Mary Jane: Well when Ray was away one afternoon, around his fourteenth birthday, I decided to do a little spring cleaning. When I got to his room I was going through the closet, throwing out old shoes and things but when I stood up I bumped my head on a shelf. The collision dislodged a shoe box which fell to the floor and opened up spilling out about a years worth of pills.
Needless to say I was a bit surprised and taken back that he wasn’t taking his meds so I gave his room a good looking over and when I was done I had found about two and a half years worth of prescriptions hidden throughout the room.
Interviewer: And what did you do about this?

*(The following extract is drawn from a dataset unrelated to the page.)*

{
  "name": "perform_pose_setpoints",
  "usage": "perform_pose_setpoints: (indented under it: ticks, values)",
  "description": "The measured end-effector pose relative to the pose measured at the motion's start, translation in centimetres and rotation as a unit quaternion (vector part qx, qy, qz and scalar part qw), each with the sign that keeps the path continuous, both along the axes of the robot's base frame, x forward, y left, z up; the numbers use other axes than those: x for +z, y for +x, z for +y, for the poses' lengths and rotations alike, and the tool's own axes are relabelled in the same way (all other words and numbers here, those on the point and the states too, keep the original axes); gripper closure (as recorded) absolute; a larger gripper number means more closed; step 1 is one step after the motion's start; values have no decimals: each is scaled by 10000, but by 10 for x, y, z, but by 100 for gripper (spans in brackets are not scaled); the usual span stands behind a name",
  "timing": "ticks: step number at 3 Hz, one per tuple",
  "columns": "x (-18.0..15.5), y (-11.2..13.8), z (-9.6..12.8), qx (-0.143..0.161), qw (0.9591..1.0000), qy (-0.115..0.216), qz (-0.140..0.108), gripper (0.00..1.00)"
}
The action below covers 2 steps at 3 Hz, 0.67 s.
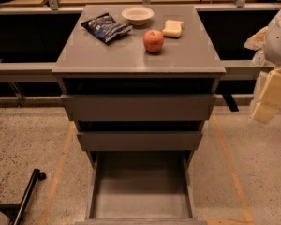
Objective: Place apple into bottom drawer
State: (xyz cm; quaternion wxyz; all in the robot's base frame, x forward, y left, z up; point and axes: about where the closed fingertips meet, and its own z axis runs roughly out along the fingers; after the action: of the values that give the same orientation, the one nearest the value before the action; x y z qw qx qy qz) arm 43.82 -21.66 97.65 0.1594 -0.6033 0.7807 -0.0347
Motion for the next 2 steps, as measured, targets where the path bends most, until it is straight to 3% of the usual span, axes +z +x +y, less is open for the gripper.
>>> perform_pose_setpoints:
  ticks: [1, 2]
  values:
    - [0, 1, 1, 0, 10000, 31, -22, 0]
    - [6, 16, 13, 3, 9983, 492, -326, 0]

Mary Jane: I confronted him of course. We had a long talk about it and he told me that he didn’t need the pills because talking with Dr. Johnson was helping him and the only thing the pills did was make him feel strange. So I told him, Fine you stop taking them, after all it been nearly three years already, but you better not start bringing half dead animals home and talking about death again it woul… Billy Ray where are you going?
Interviewer: I’m not sure Mary Jane but he seemed to be becoming more and more upset as you continued talking just now about the pills.
Mary Jane: Great, just great, and he wonders were the boy gets it from. Please excuse me for a moment I’ll be right back.